The partnership between the AEC and SLAC was built upon mutual trust, and the ability of both parties to look into uncharted but profoundly rewarding futures.  The problem of electron damping at SPEAR because of synchrotron radiation, a loss mechanism leading to practical limits on electron circular machines and the advent of electron linear colliders, proved a boon for other branches of science.  Thus was born the era of new sources of light, led by the Stanford Synchrotron Radiation Project in 1973.  At first, operated in a parasitic mode, this facility, later to morph into the Stanford Synchrotron Radiation Laboratory (SSRL) under the far-sighted leadership of Arthur I. Bienenstock, became the first true user facility for intense light sources in the ultra-violet and X-ray regimes.  ERDA, and then DOE, recognized and supported this new opportunity, forming a partnership that has literally changed the way business is done over a wide range of fields.  Thus, over 1,700 of the current 3,000 SLAC users come to the SSRL each year, of which some 900, or more than 50%, are biologists.  Most of these users are supported by the SSRL Structural Molecular Biology Program, jointly funded by NIH and the DOE Office of Biological and Environmental Research.  Significant NIH contributions to SSRL upgrades add to this partnership between NIH and DOE.  We congratulate Keith O. Hodgson, the current head of SSRL, who last week was awarded the E. O. Lawrence Award from the Department of Energy for outstanding contributions to Chemistry for his contributions to the development of synchrotron X-rays to the investigation of biological structure and function.

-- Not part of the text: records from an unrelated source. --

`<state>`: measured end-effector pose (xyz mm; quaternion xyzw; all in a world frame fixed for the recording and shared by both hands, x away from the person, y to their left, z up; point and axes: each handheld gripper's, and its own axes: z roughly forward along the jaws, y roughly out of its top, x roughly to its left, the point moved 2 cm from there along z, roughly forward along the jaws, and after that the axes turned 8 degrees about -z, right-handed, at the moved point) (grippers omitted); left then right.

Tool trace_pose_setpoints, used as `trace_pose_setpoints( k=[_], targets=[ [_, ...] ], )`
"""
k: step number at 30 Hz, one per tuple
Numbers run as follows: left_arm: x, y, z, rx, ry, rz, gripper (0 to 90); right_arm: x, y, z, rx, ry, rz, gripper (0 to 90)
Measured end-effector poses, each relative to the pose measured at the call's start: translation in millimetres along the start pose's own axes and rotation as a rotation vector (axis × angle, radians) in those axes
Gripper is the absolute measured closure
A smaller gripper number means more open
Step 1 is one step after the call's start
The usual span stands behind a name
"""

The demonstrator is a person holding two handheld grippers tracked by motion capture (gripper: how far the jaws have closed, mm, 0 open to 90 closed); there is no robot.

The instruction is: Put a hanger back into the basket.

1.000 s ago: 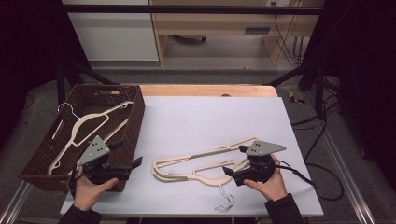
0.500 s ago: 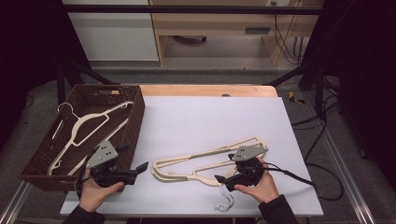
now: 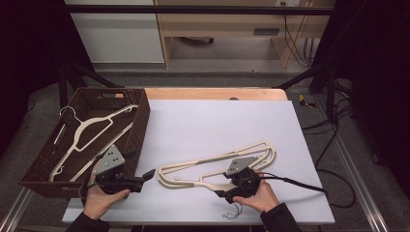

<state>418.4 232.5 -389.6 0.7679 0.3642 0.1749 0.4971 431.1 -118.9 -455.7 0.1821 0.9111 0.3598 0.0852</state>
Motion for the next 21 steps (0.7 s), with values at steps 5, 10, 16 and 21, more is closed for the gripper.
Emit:
trace_pose_setpoints(
  k=[5,10,16,21],
  targets=[
    [-1.2,-1.0,2.4,0.008,-0.001,0.005,8.3,0.5,-3.7,13.2,0.050,0.028,-0.006,37.8],
    [-1.9,-1.8,3.9,0.014,-0.001,0.010,8.3,-0.7,-6.3,21.6,0.087,0.047,-0.020,45.5],
    [-2.6,-2.4,5.6,0.019,-0.001,0.013,8.4,-2.7,-6.9,24.8,0.105,0.054,-0.039,53.5],
    [-3.4,-3.0,7.2,0.025,-0.003,0.017,8.4,-4.3,-6.2,25.3,0.108,0.066,-0.053,55.2]
  ],
)
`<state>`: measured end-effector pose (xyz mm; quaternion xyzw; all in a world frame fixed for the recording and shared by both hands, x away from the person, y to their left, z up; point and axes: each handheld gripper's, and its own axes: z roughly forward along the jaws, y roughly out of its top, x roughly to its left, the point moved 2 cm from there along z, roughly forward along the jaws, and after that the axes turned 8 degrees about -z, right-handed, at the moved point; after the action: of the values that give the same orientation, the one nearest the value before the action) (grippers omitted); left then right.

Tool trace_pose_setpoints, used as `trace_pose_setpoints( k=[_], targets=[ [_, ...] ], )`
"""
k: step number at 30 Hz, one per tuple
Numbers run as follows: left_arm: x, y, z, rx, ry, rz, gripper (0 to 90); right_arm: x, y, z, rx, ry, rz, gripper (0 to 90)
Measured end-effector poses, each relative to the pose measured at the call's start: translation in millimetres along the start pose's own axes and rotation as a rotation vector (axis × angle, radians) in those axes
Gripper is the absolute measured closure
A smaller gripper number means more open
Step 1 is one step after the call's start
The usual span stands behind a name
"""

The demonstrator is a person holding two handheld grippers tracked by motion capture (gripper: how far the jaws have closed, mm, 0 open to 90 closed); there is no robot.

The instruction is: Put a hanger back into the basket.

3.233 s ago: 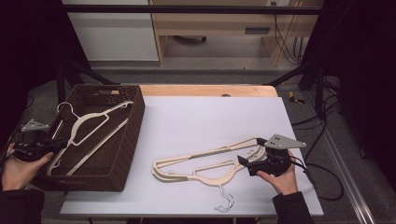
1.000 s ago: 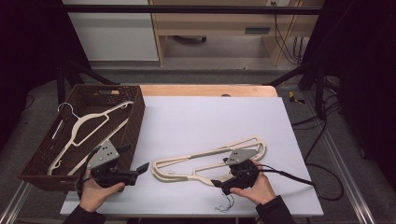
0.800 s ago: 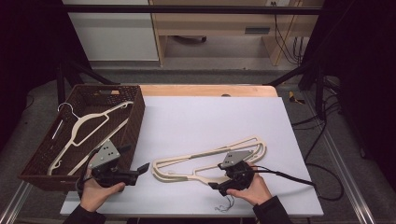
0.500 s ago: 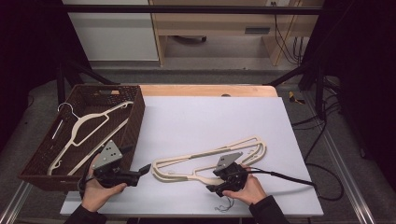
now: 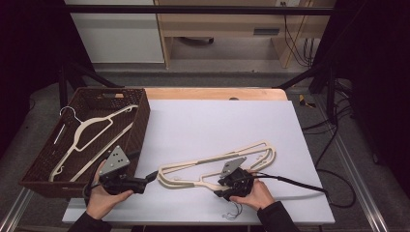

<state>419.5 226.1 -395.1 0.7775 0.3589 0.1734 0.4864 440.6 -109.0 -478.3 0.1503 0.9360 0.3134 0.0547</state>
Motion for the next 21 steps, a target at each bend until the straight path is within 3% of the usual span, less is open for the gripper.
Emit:
trace_pose_setpoints(
  k=[8,12,16,21],
  targets=[
    [-0.4,-0.3,1.3,0.003,0.000,0.001,8.5,-2.3,-1.3,5.3,0.011,-0.011,-0.027,52.4],
    [-1.2,-0.4,1.9,0.006,-0.003,0.006,8.6,-2.3,-1.8,5.5,0.008,-0.034,-0.045,59.4],
    [0.0,0.4,3.3,-0.004,-0.051,-0.035,8.9,-4.4,-1.2,5.2,0.002,-0.025,-0.043,64.9],
    [-1.4,2.8,-0.2,-0.019,-0.075,-0.037,9.3,-6.8,-1.0,3.6,0.007,-0.018,-0.054,67.0]
  ],
)
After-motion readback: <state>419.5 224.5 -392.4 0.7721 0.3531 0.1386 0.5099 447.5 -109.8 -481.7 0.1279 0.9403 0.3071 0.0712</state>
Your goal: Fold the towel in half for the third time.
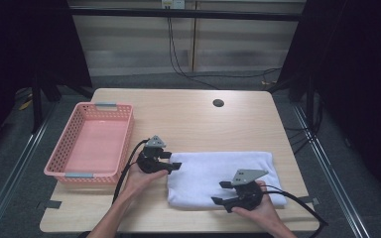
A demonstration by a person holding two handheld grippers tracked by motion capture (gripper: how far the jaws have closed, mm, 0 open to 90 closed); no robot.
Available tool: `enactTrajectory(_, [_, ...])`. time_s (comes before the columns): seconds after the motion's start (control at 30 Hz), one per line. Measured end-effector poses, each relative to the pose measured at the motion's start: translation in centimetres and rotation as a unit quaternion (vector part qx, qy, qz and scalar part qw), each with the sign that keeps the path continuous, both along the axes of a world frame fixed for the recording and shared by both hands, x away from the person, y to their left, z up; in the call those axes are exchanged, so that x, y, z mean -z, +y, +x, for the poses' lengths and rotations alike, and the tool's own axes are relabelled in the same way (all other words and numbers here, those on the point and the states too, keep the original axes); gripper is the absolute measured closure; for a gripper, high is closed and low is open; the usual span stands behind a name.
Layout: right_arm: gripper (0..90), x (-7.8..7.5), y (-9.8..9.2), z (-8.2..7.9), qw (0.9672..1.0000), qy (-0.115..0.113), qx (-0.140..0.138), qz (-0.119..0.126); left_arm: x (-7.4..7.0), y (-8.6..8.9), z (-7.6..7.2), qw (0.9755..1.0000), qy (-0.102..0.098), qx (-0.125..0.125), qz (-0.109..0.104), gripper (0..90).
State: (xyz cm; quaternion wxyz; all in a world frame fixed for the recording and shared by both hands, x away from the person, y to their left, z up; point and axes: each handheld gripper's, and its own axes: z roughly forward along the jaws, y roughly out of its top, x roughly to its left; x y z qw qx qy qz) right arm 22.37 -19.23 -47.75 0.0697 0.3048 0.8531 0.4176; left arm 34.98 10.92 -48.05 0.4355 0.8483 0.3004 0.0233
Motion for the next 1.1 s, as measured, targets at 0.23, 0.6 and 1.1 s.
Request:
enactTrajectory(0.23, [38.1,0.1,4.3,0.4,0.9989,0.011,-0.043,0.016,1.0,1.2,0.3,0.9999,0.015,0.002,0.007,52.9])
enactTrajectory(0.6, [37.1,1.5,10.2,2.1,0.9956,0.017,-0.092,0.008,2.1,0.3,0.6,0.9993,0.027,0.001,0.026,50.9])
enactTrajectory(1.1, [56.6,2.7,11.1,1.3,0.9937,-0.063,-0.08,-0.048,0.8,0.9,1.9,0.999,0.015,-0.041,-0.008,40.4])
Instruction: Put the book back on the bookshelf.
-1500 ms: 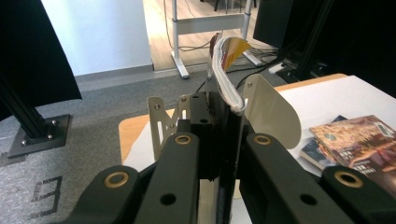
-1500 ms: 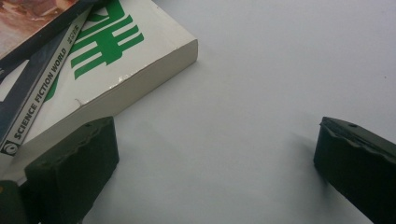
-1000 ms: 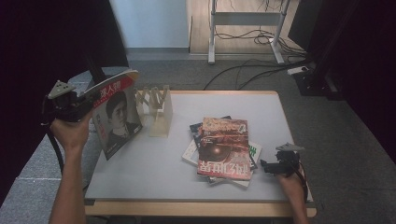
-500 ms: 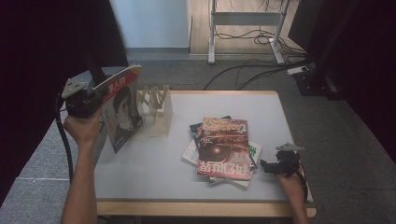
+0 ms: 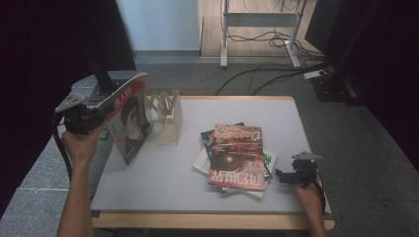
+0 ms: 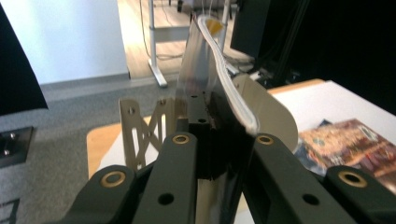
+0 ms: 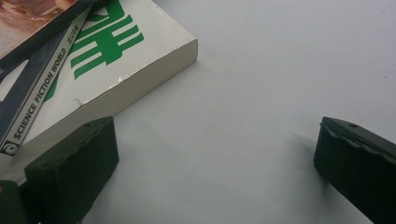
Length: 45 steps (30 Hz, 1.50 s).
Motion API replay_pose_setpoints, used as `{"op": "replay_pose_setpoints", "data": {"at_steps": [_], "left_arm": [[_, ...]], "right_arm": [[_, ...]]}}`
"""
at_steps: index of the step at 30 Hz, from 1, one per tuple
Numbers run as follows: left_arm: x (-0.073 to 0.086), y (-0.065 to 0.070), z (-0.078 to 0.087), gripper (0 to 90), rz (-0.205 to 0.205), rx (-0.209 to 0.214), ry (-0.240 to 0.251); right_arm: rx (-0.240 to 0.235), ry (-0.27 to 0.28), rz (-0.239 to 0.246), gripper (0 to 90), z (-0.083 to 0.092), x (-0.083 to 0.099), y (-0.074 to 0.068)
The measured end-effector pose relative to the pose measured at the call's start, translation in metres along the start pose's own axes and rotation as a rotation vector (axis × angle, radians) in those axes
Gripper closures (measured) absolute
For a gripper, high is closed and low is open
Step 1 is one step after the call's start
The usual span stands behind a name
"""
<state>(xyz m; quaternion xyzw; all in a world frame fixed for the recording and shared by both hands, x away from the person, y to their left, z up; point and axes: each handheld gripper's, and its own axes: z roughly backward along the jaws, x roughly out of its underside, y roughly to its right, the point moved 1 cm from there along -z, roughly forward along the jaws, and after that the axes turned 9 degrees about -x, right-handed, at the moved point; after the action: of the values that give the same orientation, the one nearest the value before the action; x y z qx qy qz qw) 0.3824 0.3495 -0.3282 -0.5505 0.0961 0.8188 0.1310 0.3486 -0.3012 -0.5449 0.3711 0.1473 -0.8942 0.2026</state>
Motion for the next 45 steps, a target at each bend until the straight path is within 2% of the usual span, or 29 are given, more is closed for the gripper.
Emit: {"op": "replay_pose_setpoints", "data": {"at_steps": [1,8,11,14,16,20,26,33,37,42,45], "left_arm": [[0.001,-0.001,0.001,84.6,0.008,0.017,-0.01],[0.004,-0.005,0.008,83.2,-0.007,0.056,-0.101],[0.002,-0.003,0.009,83.1,-0.039,0.053,-0.145],[0.0,0.0,0.01,85.5,-0.065,0.014,-0.172],[-0.001,0.001,0.01,86.6,-0.052,-0.009,-0.167],[0.0,0.001,0.007,87.0,-0.026,-0.037,-0.126],[0.0,0.001,0.001,87.2,-0.009,-0.078,-0.081],[-0.001,0.001,-0.011,87.1,0.015,-0.092,-0.057],[0.001,-0.004,-0.015,86.9,0.036,-0.095,-0.049],[0.005,-0.013,-0.014,86.8,0.043,-0.137,-0.05],[0.007,-0.017,-0.014,86.6,0.058,-0.135,-0.041]], "right_arm": [[0.0,0.0,0.0,0.0,0.0,0.0,0.0],[0.0,0.0,0.0,0.0,0.0,0.0,0.0],[0.0,0.0,0.0,0.0,0.0,0.0,0.0],[0.0,0.0,0.0,0.0,0.0,0.0,0.0],[0.0,0.0,0.0,0.0,0.0,0.0,0.0],[0.0,0.0,0.0,0.0,0.0,0.0,0.0],[-0.001,0.0,0.0,0.0,0.0,0.0,0.0],[-0.001,0.0,0.0,0.0,0.0,0.0,0.0],[-0.001,0.0,-0.001,0.0,0.0,0.0,0.0],[-0.001,0.0,0.0,0.0,0.0,0.0,0.0],[0.0,0.0,0.0,0.0,0.0,0.0,0.0]]}}
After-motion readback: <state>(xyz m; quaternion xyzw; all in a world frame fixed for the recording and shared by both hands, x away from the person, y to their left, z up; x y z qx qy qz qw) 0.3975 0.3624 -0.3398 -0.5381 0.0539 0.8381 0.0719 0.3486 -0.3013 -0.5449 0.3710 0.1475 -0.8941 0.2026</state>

The SSRL, in conjunction with specialists in biophysics, chemistry, robotics and supercomputing, makes it possible to rapidly investigate the detailed arrangements of atoms, and understand the function of the thousands of proteins whose structure are coded by the genome of animals, bacteria and plants.  Structural molecular biology research at SSRL has led to the understanding of how certain diseases develop, including Lou Gehrig’s disease and cholera.

 

These developments, and the ones that followed including the linear collider and the B Factory’s BaBar detector, are major advances in the tools of modern science.  SLAC is famous for innovative and bold projections into the unknown, all the while being a respectful workplace, promoting and supporting the value of each individual, and maintaining excellence in matters of environmental concern, providing for the safety and health of the SLAC staff, users, and the general public.

 

This tradition stands upon the shoulders of giants.  The first is Wolfgang K.H. Panofsky, Director of SLAC for 24 years, from 1961 – 1985.  His Deputy Director, Sidney D. Drell, served in that capacity for 29 years, from 1969 – 1998.  When asked why he took the job, knowing full well that Pief didn’t need a Deputy, Sid responded “If I thought for a moment he did need a deputy, I never would have taken the job.”  And Burton Richter, Director of SLAC from 1984 – 1999.  We all owe a great deal of gratitude to these three, for they have selflessly served our nation and world and they have committed themselves to education and training.  We are in your debt.

 

It is a great pleasure to be with you today to celebrate this Institution, this fabulous facility, its creators, and those who have profited from it.  We look forward to Jonathan M. Dorfan and his excellent team leading the Laboratory to new heights of achievement in the years to come. To Stanford University, I wish to thank you for your stewardship of this remarkable organization.  To SLAC, the DOE is proud of the mutual trust between us, and to be your sponsor.  To the users, we applaud your achievements.  And to the public, we hope that you recognize the jewel that is in your midst.  To all, congratulations.